Subject: Re: Phrases
From: gujo-ga on 24 Aug 2004 12:01 PDT
"A good time was had by all" is a popular christian phrase, coined by
the classical English novelist CS Lewis. It is a quote of a reading of
his, "On Divine Goodness", then published in his book "The Joyful
Christian", in a well-known piece of philosophy about a the mystery of
suffering. Its use was to present a simplified view of the position he
was going to refute, and then became popular among chistians worldwide
because of its bible-like consonance :

 By the goodness of God we mean nowadays almost exclusively His
lovingness; and in this we may be right. And by Love, in this context,
most of us mean kindness - the desire to see others than the self
happy; not happy in this way or in that, but just happy. What would
really satisfy us would be a God who said of anything we happened to
like doing, "What does it matter so long as they are contented?" We
want, in fact, not so much a Father in Heaven as a grandfather in
heaven - a senile benevolence who, as they say, "likes to see young
people enjoying themselves," and whose plan for the universe was
simply that it might be truly said at the end of each day, "a good
time was had by all." Not many people, I admit, would formulate a
theology in precisely those terms: but a conception not very different
lurks at the back of many minds. I do not claim to be an exception: I
should very much like to live in a universe which was governed on such
lines. But since it is abundantly clear that I don't, and since I have
reason to believe, nevertheless, that God is Love, I conclude that my
conception of love needs corrections.

I might, indeed, have learned, even from the poets, that love is
something more stern and splendid than mere kindness: that even the
love between the sexes is, as in Dante, "a lord of terrible aspect."
There is kindness in Love: but Love and kindness are not coterminous,
and when kindness (in the sense given above) is separated from the
other elements of Love, it involves a certain fundamental indifference
to its object, and even something like contempt of it. Kindness
consents very readily to the removal of its object - we have all met
people whose kindness to animals is constantly leading them to kill
animals lest they should suffer. Kindness, merely as such, cares not
whether its object becomes good or bad, provided only that it escapes
suffering. As Scripture points out, it is bastards who are spoiled:
the legitimate sons, who are to carry on the family tradition, are
punished (Hebrews 12:8).

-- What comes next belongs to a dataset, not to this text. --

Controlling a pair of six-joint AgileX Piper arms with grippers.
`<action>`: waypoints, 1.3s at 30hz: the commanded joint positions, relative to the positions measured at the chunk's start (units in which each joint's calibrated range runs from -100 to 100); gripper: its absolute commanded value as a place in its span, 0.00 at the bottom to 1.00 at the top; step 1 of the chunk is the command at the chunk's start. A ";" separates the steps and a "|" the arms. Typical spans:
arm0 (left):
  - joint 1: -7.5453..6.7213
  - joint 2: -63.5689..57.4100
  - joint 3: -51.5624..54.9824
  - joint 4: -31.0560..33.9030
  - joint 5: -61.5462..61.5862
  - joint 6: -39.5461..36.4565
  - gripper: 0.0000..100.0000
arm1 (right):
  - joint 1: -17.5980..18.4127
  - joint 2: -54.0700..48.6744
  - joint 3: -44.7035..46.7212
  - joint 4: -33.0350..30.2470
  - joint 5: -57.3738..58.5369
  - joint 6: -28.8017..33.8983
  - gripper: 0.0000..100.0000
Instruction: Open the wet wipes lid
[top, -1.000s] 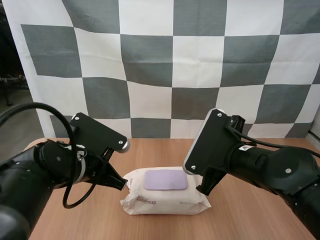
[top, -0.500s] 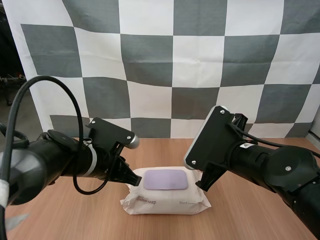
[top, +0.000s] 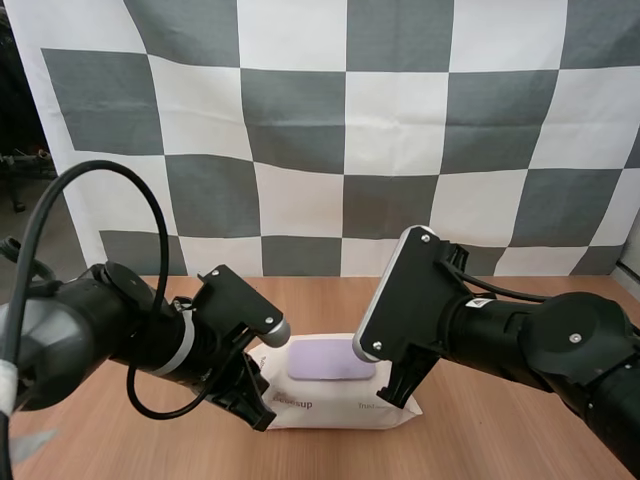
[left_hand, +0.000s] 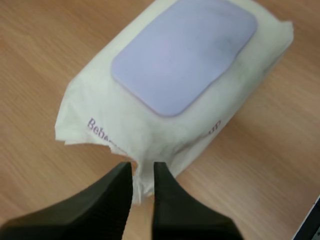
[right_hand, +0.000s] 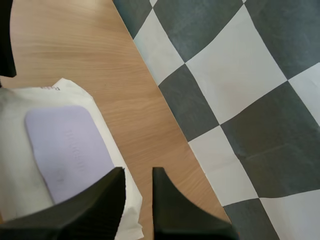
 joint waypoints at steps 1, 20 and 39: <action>0.04 -0.03 -0.02 3.85 -0.02 -1.31 0.70 | 0.37 -0.05 0.01 1.83 1.33 0.00 0.42; 0.04 0.09 6.23 -2.71 -16.12 5.24 0.76 | 1.83 -0.05 0.01 2.80 14.35 0.00 0.65; 0.04 11.82 6.77 -14.24 -19.40 17.08 0.80 | 1.83 -0.05 0.01 2.12 13.34 0.00 0.65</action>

It is for people whom we care nothing about
that we demand happiness on any terms: with our friends, our lovers,
our children, we are exacting and would rather see them suffer much
than be happy in contemptible and estranging modes. If God is Love, He
is, by definition, something more than mere kindness. And it appears,
from all records, that though He has often rebuked us and condemned
us. He has never regard us with contempt. He has paid us the
intolerable compliment of loving us, in the deepest, most tragic, most
inexorable sense. 

C.S. Lewis
The Joyful Christian p.37-39

For more details, on the philosophical response of CS Lewis to the
problem of God and human suffering, see :
Subject: Re: Phrases
From: sook-ga on 24 Aug 2004 18:49 PDT
Thank you.  I thought it might have been older than that.  I can see
why some people say it's rather pedantic.
Subject: Re: Phrases
From: tutuzdad-ga on 24 Aug 2004 19:47 PDT
You were right to. It is older and C S Lewis did not coin the phrase. 

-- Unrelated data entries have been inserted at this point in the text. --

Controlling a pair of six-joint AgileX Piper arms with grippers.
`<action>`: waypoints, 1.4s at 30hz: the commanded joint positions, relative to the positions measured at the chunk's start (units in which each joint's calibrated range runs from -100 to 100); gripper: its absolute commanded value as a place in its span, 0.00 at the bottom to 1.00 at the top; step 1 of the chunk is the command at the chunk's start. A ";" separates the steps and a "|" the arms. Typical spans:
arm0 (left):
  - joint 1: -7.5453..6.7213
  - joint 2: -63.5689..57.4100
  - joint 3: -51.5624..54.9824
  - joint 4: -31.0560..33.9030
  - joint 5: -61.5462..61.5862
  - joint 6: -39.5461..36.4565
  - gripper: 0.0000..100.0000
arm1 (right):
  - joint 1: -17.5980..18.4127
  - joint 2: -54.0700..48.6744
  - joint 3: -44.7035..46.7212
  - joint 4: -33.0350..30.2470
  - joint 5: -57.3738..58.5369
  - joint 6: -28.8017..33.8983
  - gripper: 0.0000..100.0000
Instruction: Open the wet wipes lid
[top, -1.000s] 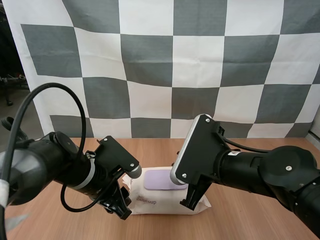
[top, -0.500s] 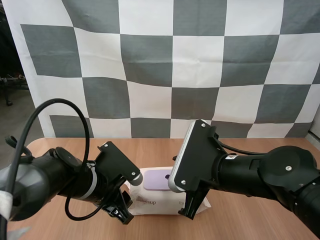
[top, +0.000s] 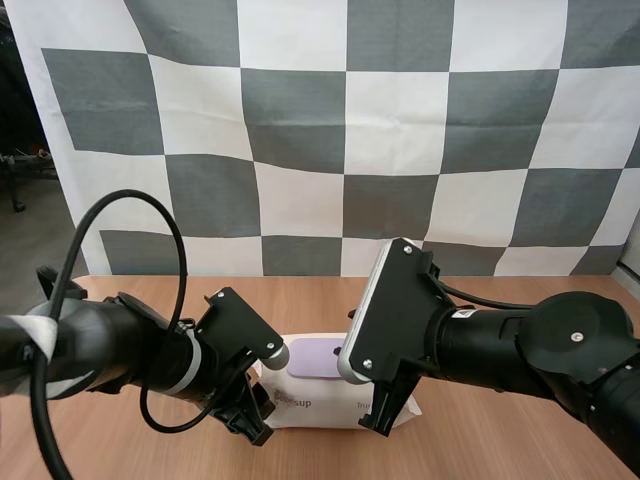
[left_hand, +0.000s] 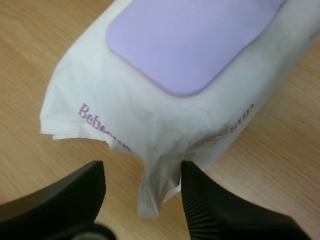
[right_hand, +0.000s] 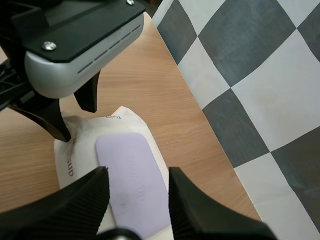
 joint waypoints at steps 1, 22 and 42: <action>0.04 1.06 -0.01 -1.36 0.05 1.29 0.81 | 0.01 -0.05 0.01 0.08 -0.34 0.00 0.65; 0.04 4.69 -0.01 -16.59 4.61 14.49 0.09 | 0.01 6.04 0.01 -1.96 -1.27 0.00 0.65; 0.04 4.28 -0.01 -17.12 14.11 15.31 0.00 | 0.01 12.84 0.01 -10.17 -12.04 0.00 0.65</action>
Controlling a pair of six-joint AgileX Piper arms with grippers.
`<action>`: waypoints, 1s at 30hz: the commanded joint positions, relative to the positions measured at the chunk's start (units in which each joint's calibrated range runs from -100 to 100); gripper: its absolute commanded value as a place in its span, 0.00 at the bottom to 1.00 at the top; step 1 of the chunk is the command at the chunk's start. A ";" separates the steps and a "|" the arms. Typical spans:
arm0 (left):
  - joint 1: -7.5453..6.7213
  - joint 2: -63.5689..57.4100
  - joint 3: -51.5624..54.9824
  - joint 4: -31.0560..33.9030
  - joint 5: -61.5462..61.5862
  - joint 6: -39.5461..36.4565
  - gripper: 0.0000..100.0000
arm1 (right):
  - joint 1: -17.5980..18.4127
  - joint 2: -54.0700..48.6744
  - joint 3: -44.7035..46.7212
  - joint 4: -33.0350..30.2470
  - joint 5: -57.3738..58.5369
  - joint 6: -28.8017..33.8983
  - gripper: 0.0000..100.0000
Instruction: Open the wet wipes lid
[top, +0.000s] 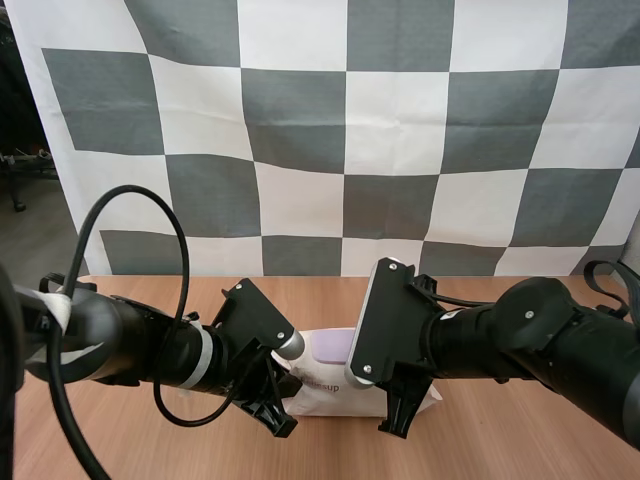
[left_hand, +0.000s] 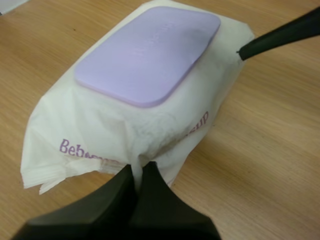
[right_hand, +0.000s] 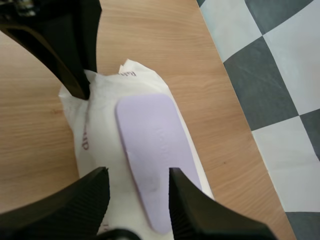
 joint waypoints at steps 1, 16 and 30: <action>0.04 -0.04 -0.01 -0.06 -0.05 0.02 0.00 | 0.01 0.56 0.01 -0.19 -3.38 0.00 0.65; 0.04 -0.04 -0.01 -0.06 0.65 0.02 0.00 | 0.10 3.64 0.01 0.78 -4.07 0.00 0.64; 0.04 -0.04 -0.01 -0.06 1.73 0.02 0.00 | 2.75 5.35 0.01 1.27 -10.43 0.00 0.64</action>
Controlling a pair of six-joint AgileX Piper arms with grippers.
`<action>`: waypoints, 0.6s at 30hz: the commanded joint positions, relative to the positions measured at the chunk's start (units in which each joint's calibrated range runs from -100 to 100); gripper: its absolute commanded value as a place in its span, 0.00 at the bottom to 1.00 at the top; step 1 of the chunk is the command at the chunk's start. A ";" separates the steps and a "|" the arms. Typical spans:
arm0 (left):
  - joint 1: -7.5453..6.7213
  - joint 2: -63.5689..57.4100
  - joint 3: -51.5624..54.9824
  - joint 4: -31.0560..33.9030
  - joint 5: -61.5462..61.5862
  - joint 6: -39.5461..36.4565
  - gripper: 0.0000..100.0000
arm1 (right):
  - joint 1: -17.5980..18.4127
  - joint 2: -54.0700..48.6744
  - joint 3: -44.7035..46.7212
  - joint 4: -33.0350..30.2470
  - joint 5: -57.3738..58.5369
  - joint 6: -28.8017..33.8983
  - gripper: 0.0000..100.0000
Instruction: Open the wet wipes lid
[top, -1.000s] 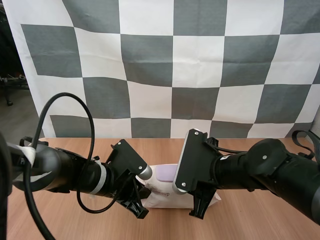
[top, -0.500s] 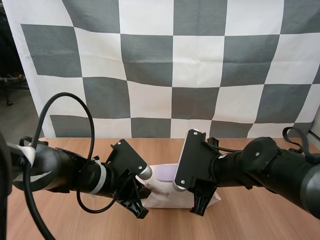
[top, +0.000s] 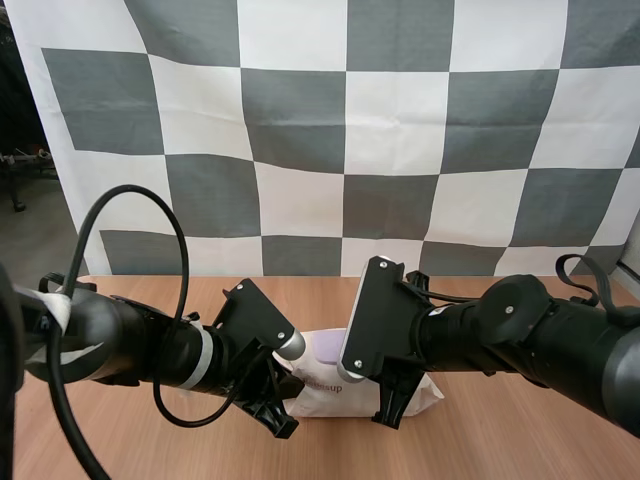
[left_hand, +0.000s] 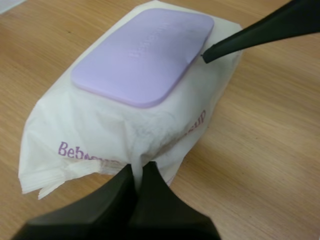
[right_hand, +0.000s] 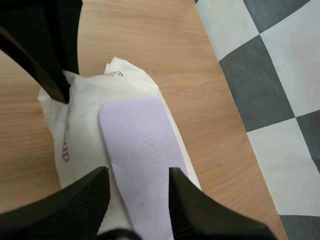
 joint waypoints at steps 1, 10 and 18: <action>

British Poet and Novelist Stevie Smith published a collection of verse
in 1937 entitled "A Good Time was Had By All". I don't know if she
coined the phrase or not but this was well before C S Lewis' book.

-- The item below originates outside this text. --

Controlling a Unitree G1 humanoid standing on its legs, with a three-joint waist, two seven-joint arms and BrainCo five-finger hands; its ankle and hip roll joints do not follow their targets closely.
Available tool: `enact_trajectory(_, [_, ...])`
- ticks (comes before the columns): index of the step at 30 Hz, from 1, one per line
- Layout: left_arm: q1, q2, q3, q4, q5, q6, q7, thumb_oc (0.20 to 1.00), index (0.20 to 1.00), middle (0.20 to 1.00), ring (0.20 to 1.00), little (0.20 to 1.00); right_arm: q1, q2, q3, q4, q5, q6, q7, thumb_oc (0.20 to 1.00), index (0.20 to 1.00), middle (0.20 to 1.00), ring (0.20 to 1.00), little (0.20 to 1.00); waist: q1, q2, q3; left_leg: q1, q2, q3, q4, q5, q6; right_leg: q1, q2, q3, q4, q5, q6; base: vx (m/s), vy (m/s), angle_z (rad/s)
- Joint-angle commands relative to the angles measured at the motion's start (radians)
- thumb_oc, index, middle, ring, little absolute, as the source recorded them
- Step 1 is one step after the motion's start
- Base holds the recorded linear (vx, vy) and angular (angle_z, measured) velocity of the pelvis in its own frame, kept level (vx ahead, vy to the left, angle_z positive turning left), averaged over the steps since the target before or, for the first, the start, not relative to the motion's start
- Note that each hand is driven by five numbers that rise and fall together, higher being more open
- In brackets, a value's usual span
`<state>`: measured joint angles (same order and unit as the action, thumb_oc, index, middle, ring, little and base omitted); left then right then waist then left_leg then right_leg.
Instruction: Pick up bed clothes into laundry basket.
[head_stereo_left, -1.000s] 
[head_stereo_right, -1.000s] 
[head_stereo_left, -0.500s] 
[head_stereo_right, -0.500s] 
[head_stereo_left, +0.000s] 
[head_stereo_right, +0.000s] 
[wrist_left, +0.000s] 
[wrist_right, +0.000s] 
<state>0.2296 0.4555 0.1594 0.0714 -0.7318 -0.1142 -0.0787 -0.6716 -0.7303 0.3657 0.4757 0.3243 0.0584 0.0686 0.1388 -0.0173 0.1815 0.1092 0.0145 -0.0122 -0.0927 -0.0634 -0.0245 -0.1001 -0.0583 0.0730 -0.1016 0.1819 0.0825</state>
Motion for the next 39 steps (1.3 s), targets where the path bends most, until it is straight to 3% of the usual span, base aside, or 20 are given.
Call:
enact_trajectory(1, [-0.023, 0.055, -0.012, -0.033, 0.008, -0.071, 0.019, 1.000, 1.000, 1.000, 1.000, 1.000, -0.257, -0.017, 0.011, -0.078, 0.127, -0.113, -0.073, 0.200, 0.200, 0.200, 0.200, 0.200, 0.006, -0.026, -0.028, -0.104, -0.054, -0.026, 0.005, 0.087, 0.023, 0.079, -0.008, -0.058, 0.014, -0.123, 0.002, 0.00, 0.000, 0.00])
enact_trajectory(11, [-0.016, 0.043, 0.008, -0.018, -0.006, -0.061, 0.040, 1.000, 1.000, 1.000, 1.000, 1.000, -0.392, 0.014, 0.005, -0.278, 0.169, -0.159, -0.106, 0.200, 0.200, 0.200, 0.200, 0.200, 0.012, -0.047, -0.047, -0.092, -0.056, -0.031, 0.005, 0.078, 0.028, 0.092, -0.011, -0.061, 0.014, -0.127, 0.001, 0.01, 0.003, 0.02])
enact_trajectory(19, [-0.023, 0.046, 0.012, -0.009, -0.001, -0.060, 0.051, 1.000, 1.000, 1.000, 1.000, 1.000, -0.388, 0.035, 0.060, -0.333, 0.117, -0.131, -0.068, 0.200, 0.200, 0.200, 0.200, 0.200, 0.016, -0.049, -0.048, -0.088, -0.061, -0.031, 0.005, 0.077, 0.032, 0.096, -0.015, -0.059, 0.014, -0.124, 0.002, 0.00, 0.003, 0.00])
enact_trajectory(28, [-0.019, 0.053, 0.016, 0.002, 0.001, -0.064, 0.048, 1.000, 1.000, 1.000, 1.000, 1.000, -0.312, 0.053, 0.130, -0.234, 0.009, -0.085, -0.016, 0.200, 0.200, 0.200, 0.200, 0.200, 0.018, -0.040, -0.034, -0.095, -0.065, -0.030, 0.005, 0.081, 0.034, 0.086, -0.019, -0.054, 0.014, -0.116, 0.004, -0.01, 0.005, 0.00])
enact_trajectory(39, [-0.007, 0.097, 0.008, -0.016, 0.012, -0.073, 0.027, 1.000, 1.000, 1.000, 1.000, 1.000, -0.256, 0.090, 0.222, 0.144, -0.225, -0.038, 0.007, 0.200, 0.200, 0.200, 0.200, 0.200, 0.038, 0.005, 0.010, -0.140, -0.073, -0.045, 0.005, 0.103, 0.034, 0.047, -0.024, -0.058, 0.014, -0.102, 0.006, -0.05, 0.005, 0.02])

If nothing older is found please let me know by posting here.

Subject: Re: Phrases
From: tutuzdad-ga on 24 Aug 2004 19:55 PDT
Here is a letter from an American nurse during the Spanish Civil War
dated June 21, 1937, in which she writes, in part:

"...We invited the boys of the Lincoln Battalion and a good time was had by all."

Spanish Civil War Letters from American Volunteers

Subject: Re: Phrases
From: tutuzdad-ga on 24 Aug 2004 20:15 PDT
In the 1922 autobigraphical writings of Utah Pioneer Lucinda Haws
Holdaway, ther 79 year old author she wrote of her youth (presumably
in her early American vernacular):

"Every one seemed thankful and a good time was had by all."